TASK DESCRIPTION »
Down to the last line, output the records below exactly.

DATASET ENTRIES »
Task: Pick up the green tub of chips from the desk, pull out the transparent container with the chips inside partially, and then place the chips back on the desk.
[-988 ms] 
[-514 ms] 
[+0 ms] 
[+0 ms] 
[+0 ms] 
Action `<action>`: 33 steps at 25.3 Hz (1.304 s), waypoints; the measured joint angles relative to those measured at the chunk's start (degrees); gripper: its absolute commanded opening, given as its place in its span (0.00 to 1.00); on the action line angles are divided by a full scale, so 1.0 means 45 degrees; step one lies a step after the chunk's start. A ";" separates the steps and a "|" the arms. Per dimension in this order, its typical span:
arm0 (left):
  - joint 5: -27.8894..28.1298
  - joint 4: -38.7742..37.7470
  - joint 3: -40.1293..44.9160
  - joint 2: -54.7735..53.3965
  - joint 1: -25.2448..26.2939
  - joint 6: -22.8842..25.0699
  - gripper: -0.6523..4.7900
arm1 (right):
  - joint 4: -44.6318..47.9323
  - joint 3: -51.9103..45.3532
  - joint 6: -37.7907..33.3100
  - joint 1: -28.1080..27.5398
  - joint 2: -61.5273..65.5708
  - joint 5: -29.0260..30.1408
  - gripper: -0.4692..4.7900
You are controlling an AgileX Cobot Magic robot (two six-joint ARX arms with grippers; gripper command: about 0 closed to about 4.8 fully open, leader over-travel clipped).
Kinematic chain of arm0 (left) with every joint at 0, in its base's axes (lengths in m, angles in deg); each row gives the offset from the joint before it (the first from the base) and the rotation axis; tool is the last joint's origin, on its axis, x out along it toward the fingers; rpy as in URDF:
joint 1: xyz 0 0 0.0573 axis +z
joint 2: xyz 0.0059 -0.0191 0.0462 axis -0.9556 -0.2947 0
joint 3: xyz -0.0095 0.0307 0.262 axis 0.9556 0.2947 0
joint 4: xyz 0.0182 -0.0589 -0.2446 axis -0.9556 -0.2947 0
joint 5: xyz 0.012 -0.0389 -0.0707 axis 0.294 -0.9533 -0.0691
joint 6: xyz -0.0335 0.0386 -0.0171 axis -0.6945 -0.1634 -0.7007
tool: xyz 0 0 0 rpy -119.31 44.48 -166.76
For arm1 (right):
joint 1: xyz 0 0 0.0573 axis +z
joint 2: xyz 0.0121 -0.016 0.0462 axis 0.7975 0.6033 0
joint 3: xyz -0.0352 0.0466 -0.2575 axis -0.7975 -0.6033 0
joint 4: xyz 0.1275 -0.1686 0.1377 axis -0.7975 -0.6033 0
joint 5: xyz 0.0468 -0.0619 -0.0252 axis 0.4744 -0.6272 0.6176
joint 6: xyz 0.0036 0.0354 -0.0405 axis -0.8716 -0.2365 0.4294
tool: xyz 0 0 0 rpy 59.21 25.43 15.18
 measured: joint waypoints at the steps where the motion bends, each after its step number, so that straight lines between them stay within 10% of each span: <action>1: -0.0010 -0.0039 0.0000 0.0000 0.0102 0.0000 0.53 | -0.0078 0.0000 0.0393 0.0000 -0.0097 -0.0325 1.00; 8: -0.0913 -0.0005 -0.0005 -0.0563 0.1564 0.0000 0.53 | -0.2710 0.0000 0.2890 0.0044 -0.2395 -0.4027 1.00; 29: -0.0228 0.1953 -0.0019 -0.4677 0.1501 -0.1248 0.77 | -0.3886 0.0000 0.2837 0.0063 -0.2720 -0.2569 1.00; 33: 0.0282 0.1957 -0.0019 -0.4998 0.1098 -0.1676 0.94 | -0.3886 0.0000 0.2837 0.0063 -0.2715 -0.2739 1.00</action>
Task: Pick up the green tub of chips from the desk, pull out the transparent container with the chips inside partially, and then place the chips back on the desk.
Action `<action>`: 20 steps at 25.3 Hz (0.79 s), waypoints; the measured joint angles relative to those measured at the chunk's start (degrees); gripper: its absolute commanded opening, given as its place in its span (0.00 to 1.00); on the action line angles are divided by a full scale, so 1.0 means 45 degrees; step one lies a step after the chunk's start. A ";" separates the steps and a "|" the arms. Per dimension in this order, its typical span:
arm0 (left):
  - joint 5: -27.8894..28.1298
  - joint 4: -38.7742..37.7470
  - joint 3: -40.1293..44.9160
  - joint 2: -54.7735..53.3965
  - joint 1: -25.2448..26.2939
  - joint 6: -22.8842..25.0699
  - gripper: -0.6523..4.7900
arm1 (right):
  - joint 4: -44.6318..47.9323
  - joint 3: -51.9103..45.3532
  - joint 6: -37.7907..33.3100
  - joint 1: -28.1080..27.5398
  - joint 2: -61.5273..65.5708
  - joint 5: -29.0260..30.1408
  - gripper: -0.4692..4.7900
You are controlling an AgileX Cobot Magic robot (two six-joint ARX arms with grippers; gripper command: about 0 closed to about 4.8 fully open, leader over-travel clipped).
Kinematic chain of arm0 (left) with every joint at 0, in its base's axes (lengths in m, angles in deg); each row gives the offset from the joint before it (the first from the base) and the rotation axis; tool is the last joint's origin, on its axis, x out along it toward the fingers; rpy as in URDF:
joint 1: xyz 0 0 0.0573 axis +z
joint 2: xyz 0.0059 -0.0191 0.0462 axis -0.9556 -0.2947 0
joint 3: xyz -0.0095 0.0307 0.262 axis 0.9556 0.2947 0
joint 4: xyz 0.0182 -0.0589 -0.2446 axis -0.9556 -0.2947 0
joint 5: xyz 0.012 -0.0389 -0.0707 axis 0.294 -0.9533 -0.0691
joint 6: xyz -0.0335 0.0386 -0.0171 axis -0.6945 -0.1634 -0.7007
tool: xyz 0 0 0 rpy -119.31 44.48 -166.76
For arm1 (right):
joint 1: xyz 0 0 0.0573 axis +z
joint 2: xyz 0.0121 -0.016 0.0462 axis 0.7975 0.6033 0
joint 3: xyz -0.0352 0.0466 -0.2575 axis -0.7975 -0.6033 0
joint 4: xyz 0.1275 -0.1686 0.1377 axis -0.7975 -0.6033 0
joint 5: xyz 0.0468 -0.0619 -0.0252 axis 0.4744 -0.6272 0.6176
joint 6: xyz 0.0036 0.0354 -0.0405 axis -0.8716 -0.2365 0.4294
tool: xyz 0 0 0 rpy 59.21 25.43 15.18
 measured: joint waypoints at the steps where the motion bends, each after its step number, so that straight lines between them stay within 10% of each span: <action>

FINISHED TASK »
Task: Pick up the green tub of chips from the desk, pull out the transparent container with the chips inside partially, and then place the chips back on the desk.
[-988 ms] 
[-514 ms] 
[+0 ms] 
[+0 ms] 
[+0 ms] 
Action `<action>`: 33 steps at 25.3 Hz (1.304 s), waypoints; the measured joint angles relative to those measured at the chunk's start (degrees); gripper: its absolute commanded opening, given as its place in its span (0.00 to 1.00); on the action line angles are divided by a full scale, so 1.0 means 45 degrees; step one lies a step after the chunk's start. A ";" separates the steps and a "|" the arms. Per dimension in this order, its typical span:
arm0 (left):
  - joint 5: -27.8894..28.1298
  - joint 4: -38.7742..37.7470
  - joint 3: -40.1293..44.9160
  - joint 2: -54.7735..53.3965
  - joint 1: -25.2448..26.2939
  - joint 6: -22.8842..25.0699
  - gripper: -0.6523..4.7900
arm1 (right):
  - joint 4: -44.6318..47.9323
  - joint 3: -51.9103..45.3532
  - joint 6: -37.7907..33.3100
  - joint 1: -28.1080..27.5398
  - joint 2: -61.5273..65.5708
  - joint 5: -29.0260..30.1408
  - gripper: -0.4692..4.7900
You are controlling an AgileX Cobot Magic robot (two six-joint ARX arms with grippers; gripper command: about 0 closed to about 4.8 fully open, leader over-travel clipped).
Kinematic chain of arm0 (left) with every joint at 0, in its base's axes (lengths in m, angles in deg); each row gives the offset from the joint before it (the first from the base) and the rotation axis; tool is the last joint's origin, on its axis, x out along it toward the fingers; rpy as in URDF:
joint 1: xyz 0 0 0.0573 axis +z
joint 2: xyz 0.0059 -0.0191 0.0462 axis -0.9556 -0.2947 0
joint 3: xyz -0.0095 0.0307 0.262 axis 0.9556 0.2947 0
joint 4: xyz 0.0182 -0.0589 -0.2446 axis -0.9556 -0.2947 0
joint 5: xyz 0.012 -0.0389 -0.0707 axis 0.294 -0.9533 -0.0691
joint 6: xyz -0.0335 0.0386 -0.0171 axis -0.6945 -0.1634 -0.7007
tool: xyz 0 0 0 rpy -119.31 44.48 -166.76
For arm1 (right):
joint 1: xyz 0 0 0.0573 axis +z
joint 2: xyz 0.0121 -0.016 0.0462 axis 0.7975 0.6033 0
joint 3: xyz -0.0352 0.0466 -0.2575 axis -0.7975 -0.6033 0
joint 4: xyz 0.1275 -0.1686 0.1377 axis -0.7975 -0.6033 0
joint 5: xyz 0.0468 -0.0619 -0.0252 axis 0.4744 -0.6272 0.6176
joint 6: xyz 0.0036 0.0354 -0.0405 axis -0.8716 -0.2365 0.4294
tool: xyz 0 0 0 rpy 59.21 25.43 15.18
 measured: joint waypoints at the steps where the motion bends, each after its step number, so that straight lines between them stay within 10% of each span: <action>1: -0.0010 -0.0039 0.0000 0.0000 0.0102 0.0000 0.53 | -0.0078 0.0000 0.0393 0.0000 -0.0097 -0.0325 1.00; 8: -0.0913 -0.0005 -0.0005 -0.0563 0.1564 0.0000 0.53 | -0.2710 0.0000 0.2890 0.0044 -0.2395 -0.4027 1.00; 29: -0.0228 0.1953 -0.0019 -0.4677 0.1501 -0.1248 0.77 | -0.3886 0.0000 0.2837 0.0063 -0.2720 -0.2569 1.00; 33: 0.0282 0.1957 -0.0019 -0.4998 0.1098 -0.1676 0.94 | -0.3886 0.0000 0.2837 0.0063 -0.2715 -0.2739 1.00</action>
Task: Pick up the green tub of chips from the desk, pull out the transparent container with the chips inside partially, and then place the chips back on the desk.
Action `<action>`: 20 steps at 25.3 Hz (0.79 s), waypoints; the measured joint angles relative to those measured at the chunk's start (degrees); gripper: its absolute commanded opening, given as its place in its span (0.00 to 1.00); on the action line angles are divided by a full scale, so 1.0 means 45 degrees; step one lies a step after the chunk's start. A ";" separates the steps and a "|" the arms. Per dimension in this order, its typical span:
arm0 (left):
  - joint 5: -27.8894..28.1298
  - joint 4: -38.7742..37.7470
  - joint 3: -40.1293..44.9160
  - joint 2: -54.7735..53.3965
  - joint 1: -25.2448..26.2939
  - joint 6: -22.8842..25.0699
  - gripper: -0.6523..4.7900
arm1 (right):
  - joint 4: -44.6318..47.9323
  - joint 3: -51.9103..45.3532
  - joint 6: -37.7907..33.3100
  - joint 1: -28.1080..27.5398
  - joint 2: -61.5273..65.5708
  - joint 5: -29.0260..30.1408
  - gripper: -0.4692..4.7900
You are controlling an AgileX Cobot Magic robot (two six-joint ARX arms with grippers; gripper command: about 0 closed to about 4.8 fully open, leader over-travel clipped).
Kinematic chain of arm0 (left) with every joint at 0, in its base's axes (lengths in m, angles in deg); each row gives the offset from the joint before it (the first from the base) and the rotation axis; tool is the last joint's origin, on its axis, x out along it toward the fingers; rpy as in URDF:
joint 1: xyz 0 0 0.0573 axis +z
joint 2: xyz 0.0059 -0.0191 0.0462 axis -0.9556 -0.2947 0
joint 3: xyz -0.0095 0.0307 0.262 axis 0.9556 0.2947 0
joint 4: xyz 0.0182 -0.0589 -0.2446 axis -0.9556 -0.2947 0
joint 5: xyz 0.012 -0.0389 -0.0707 axis 0.294 -0.9533 -0.0691
joint 6: xyz -0.0335 0.0386 -0.0171 axis -0.6945 -0.1634 -0.7007
tool: xyz 0 0 0 rpy -119.31 44.48 -166.76
For arm1 (right):
joint 1: xyz 0 0 0.0573 axis +z
joint 2: xyz 0.0121 -0.016 0.0462 axis 0.7975 0.6033 0
joint 3: xyz -0.0352 0.0466 -0.2575 axis -0.7975 -0.6033 0
joint 4: xyz 0.1275 -0.1686 0.1377 axis -0.7975 -0.6033 0
joint 5: xyz 0.0468 -0.0619 -0.0252 axis 0.4744 -0.6272 0.6176
joint 6: xyz 0.0036 0.0354 -0.0405 axis -0.8716 -0.2365 0.4294
tool: xyz 0 0 0 rpy 59.21 25.43 15.18
 measured: joint waypoints at the steps where the motion bends, each after its step number, so that straight lines between them stay within 10% of each span: <action>

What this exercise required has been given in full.